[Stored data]
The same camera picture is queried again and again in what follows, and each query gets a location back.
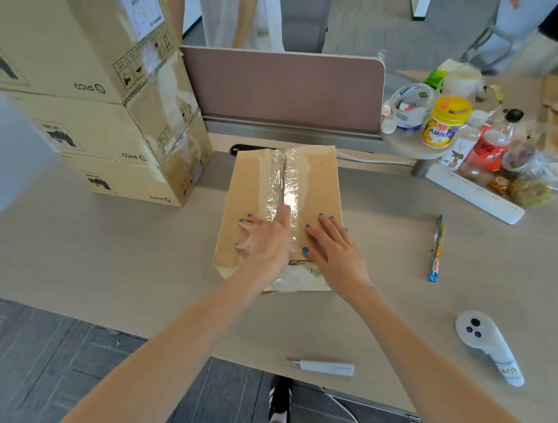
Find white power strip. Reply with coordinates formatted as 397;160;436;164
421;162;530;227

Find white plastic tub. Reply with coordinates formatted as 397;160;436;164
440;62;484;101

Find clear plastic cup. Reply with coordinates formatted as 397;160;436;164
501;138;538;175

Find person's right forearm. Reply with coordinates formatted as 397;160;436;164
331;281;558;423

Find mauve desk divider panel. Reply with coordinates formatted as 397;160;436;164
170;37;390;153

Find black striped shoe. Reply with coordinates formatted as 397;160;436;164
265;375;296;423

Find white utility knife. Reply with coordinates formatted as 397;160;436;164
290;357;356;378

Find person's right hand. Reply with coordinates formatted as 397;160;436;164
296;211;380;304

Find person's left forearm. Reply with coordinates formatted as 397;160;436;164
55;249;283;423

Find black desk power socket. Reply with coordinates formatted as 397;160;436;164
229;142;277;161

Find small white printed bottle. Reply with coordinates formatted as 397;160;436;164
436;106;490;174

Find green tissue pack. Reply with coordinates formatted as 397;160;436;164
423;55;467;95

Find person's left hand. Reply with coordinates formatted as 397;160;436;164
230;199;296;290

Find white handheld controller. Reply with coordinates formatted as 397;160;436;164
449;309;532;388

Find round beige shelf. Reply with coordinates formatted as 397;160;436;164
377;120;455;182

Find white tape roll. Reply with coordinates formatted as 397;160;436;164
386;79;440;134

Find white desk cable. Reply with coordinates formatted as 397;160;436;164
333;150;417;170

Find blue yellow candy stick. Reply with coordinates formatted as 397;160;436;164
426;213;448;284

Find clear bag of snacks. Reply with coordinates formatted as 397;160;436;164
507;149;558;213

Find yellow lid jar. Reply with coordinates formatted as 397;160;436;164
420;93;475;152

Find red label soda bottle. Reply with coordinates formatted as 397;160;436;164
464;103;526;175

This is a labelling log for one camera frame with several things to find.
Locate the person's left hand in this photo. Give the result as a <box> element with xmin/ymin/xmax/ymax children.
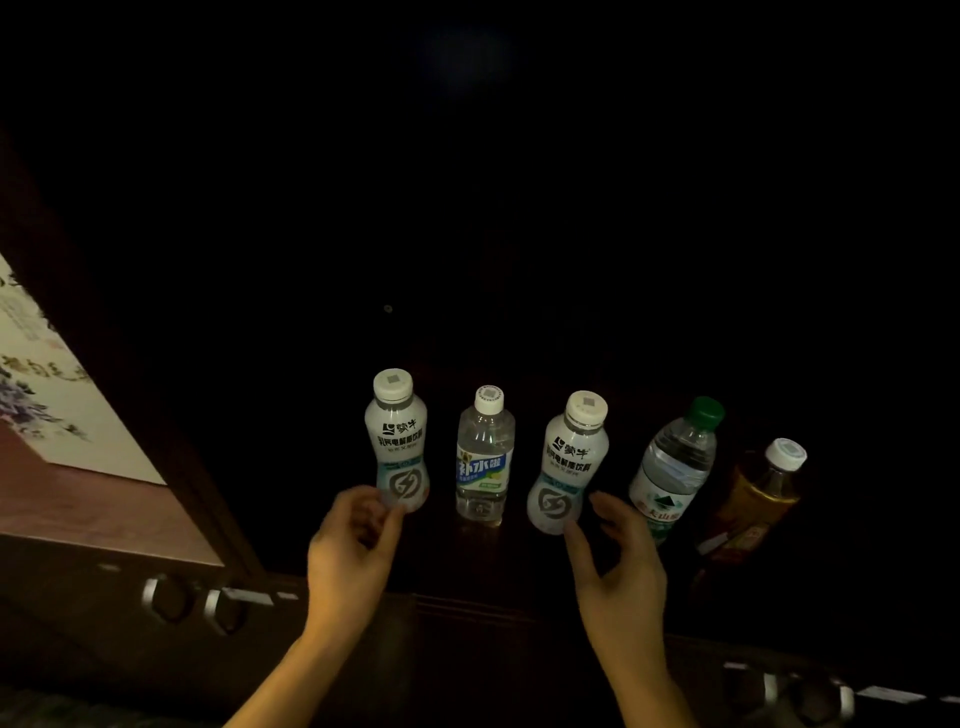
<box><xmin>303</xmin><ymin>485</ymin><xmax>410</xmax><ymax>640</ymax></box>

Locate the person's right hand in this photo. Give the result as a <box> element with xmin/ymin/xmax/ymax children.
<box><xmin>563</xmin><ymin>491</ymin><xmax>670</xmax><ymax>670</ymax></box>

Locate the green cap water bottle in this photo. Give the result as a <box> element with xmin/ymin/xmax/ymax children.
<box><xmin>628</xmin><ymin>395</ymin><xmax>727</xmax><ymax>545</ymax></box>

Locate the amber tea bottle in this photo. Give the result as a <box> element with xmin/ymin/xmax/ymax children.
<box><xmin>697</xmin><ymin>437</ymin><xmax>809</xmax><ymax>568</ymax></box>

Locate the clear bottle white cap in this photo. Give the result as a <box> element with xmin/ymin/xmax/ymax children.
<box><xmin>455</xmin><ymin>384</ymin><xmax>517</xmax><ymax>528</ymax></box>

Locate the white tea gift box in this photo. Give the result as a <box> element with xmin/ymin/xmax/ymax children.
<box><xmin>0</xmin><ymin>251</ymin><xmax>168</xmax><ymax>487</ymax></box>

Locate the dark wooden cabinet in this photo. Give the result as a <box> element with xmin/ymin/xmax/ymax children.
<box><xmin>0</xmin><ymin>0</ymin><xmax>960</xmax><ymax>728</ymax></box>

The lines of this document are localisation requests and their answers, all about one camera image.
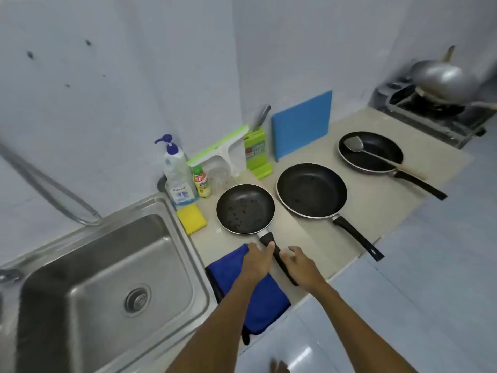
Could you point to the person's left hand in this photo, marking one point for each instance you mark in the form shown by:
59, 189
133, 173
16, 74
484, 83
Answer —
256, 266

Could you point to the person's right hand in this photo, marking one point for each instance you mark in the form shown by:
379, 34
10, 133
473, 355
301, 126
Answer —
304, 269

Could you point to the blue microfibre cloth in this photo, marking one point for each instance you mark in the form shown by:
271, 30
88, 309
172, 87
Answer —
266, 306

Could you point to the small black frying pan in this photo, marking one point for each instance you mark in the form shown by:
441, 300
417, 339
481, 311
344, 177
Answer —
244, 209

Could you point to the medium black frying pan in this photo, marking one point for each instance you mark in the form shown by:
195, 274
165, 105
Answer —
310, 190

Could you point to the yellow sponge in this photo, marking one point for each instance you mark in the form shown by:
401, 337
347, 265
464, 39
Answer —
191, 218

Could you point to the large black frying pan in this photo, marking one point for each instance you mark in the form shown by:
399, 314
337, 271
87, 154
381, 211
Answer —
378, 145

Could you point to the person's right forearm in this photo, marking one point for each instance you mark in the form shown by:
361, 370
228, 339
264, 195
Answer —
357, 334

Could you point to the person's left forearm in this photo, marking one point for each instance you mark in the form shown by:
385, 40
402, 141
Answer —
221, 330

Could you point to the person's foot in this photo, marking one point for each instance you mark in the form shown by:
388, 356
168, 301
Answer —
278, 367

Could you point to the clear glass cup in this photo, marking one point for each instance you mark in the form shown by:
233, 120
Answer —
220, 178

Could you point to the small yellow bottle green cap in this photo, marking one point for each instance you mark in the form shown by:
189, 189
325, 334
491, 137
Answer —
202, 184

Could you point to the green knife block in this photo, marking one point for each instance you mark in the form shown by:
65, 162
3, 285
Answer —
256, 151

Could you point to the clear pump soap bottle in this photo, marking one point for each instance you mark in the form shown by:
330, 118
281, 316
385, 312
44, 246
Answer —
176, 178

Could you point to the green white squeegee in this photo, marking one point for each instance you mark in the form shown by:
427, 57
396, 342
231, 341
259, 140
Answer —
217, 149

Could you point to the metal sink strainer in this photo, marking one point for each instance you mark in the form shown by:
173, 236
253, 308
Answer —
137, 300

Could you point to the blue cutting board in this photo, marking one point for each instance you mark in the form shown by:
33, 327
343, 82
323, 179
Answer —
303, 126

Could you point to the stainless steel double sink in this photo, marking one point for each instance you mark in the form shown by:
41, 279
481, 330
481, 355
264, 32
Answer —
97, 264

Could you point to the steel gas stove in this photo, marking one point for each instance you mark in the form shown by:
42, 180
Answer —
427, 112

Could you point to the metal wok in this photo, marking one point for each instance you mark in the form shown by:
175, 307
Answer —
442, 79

What the task asks: Omit the pictures; restate every entry word for word.

Solution for this task:
The same camera picture is queried again and again in what follows, and each query gets a location back.
Find white power strip. Reply with coordinates formatted as 397;160;436;164
421;162;530;227

Find white plastic tub. Reply with coordinates formatted as 397;160;436;164
440;62;484;101

Find clear plastic cup. Reply with coordinates formatted as 397;160;436;164
501;138;538;175

Find person's right forearm. Reply with coordinates formatted as 397;160;436;164
331;281;558;423

Find mauve desk divider panel. Reply with coordinates formatted as 397;160;436;164
170;37;390;153

Find black striped shoe. Reply with coordinates formatted as 397;160;436;164
265;375;296;423

Find white utility knife. Reply with coordinates formatted as 397;160;436;164
290;357;356;378

Find person's right hand. Reply with coordinates formatted as 397;160;436;164
296;211;380;304

Find person's left forearm. Reply with coordinates formatted as 397;160;436;164
55;249;283;423

Find black desk power socket. Reply with coordinates formatted as 397;160;436;164
229;142;277;161

Find small white printed bottle. Reply with coordinates formatted as 397;160;436;164
436;106;490;174

Find green tissue pack. Reply with coordinates formatted as 397;160;436;164
423;55;467;95

Find person's left hand. Reply with coordinates formatted as 397;160;436;164
230;199;296;290

Find white handheld controller. Reply with coordinates formatted as 397;160;436;164
449;309;532;388

Find round beige shelf. Reply with coordinates formatted as 397;160;436;164
377;120;455;182

Find white tape roll. Reply with coordinates formatted as 397;160;436;164
386;79;440;134

Find white desk cable. Reply with coordinates formatted as 397;160;436;164
333;150;417;170

Find blue yellow candy stick. Reply with coordinates formatted as 397;160;436;164
426;213;448;284

Find clear bag of snacks. Reply with coordinates formatted as 397;160;436;164
507;149;558;213

Find yellow lid jar. Reply with coordinates formatted as 397;160;436;164
420;93;475;152

Find red label soda bottle. Reply with coordinates formatted as 397;160;436;164
464;103;526;175

This is a labelling log for one camera frame with several things to find.
Locate the person's left hand in this photo. Give the result as a <box> element with xmin/ymin/xmax/ymax children.
<box><xmin>303</xmin><ymin>485</ymin><xmax>410</xmax><ymax>640</ymax></box>

Locate the person's right hand in this photo. Give the result as a <box> element with xmin/ymin/xmax/ymax children.
<box><xmin>563</xmin><ymin>491</ymin><xmax>670</xmax><ymax>670</ymax></box>

Locate the green cap water bottle in this photo. Give the result as a <box> element with xmin/ymin/xmax/ymax children.
<box><xmin>628</xmin><ymin>395</ymin><xmax>727</xmax><ymax>545</ymax></box>

Locate the amber tea bottle in this photo. Give the result as a <box> element with xmin/ymin/xmax/ymax children.
<box><xmin>697</xmin><ymin>437</ymin><xmax>809</xmax><ymax>568</ymax></box>

Locate the clear bottle white cap in this photo. Give the result as a <box> element with xmin/ymin/xmax/ymax children.
<box><xmin>455</xmin><ymin>384</ymin><xmax>517</xmax><ymax>528</ymax></box>

Locate the white tea gift box in this photo. Give the result as a <box> element with xmin/ymin/xmax/ymax children.
<box><xmin>0</xmin><ymin>251</ymin><xmax>168</xmax><ymax>487</ymax></box>

Locate the dark wooden cabinet in this photo. Give the result as a <box> element with xmin/ymin/xmax/ymax children.
<box><xmin>0</xmin><ymin>0</ymin><xmax>960</xmax><ymax>728</ymax></box>

The lines of this document are localisation requests and their answers, all about one camera image.
Could you point to the person's left hand in this photo, marking one point for each instance you mark in the form shown by:
59, 189
133, 173
16, 74
484, 83
Answer —
256, 266

Could you point to the person's right hand in this photo, marking one point for each instance you mark in the form shown by:
379, 34
10, 133
473, 355
301, 126
Answer —
304, 269

Could you point to the blue microfibre cloth in this photo, marking one point for each instance you mark in the form shown by:
271, 30
88, 309
172, 87
Answer —
266, 306

Could you point to the small black frying pan in this photo, marking one point for each instance you mark in the form shown by:
441, 300
417, 339
481, 311
344, 177
Answer —
244, 209

Could you point to the medium black frying pan in this photo, marking one point for each instance you mark in the form shown by:
195, 274
165, 105
Answer —
310, 190

Could you point to the yellow sponge in this photo, marking one point for each instance you mark in the form shown by:
401, 337
347, 265
464, 39
Answer —
191, 218

Could you point to the large black frying pan in this photo, marking one point for each instance you mark in the form shown by:
399, 314
337, 271
87, 154
381, 211
Answer —
378, 145

Could you point to the person's right forearm in this photo, marking one point for each instance you mark in the form shown by:
361, 370
228, 339
264, 195
Answer —
357, 334

Could you point to the person's left forearm in this photo, marking one point for each instance you mark in the form shown by:
385, 40
402, 141
Answer —
221, 330

Could you point to the person's foot in this photo, marking one point for each instance you mark in the form shown by:
388, 356
168, 301
Answer —
278, 367

Could you point to the clear glass cup in this photo, marking one point for each instance you mark in the form shown by:
233, 120
Answer —
220, 178

Could you point to the small yellow bottle green cap in this photo, marking one point for each instance you mark in the form shown by:
189, 189
325, 334
491, 137
Answer —
202, 184

Could you point to the green knife block in this photo, marking one point for each instance you mark in the form shown by:
65, 162
3, 285
Answer —
256, 151

Could you point to the clear pump soap bottle in this photo, marking one point for each instance you mark in the form shown by:
330, 118
281, 316
385, 312
44, 246
Answer —
176, 178

Could you point to the green white squeegee in this photo, marking one point for each instance you mark in the form shown by:
427, 57
396, 342
231, 341
259, 140
Answer —
217, 149

Could you point to the metal sink strainer in this photo, marking one point for each instance you mark in the form shown by:
173, 236
253, 308
Answer —
137, 300

Could you point to the blue cutting board in this photo, marking one point for each instance you mark in the form shown by:
33, 327
343, 82
323, 179
Answer —
303, 126

Could you point to the stainless steel double sink in this photo, marking one point for each instance you mark in the form shown by:
41, 279
481, 330
481, 355
264, 32
Answer —
97, 264

Could you point to the steel gas stove in this photo, marking one point for each instance you mark in the form shown by:
42, 180
Answer —
427, 112

Could you point to the metal wok in this photo, marking one point for each instance you mark in the form shown by:
175, 307
Answer —
442, 79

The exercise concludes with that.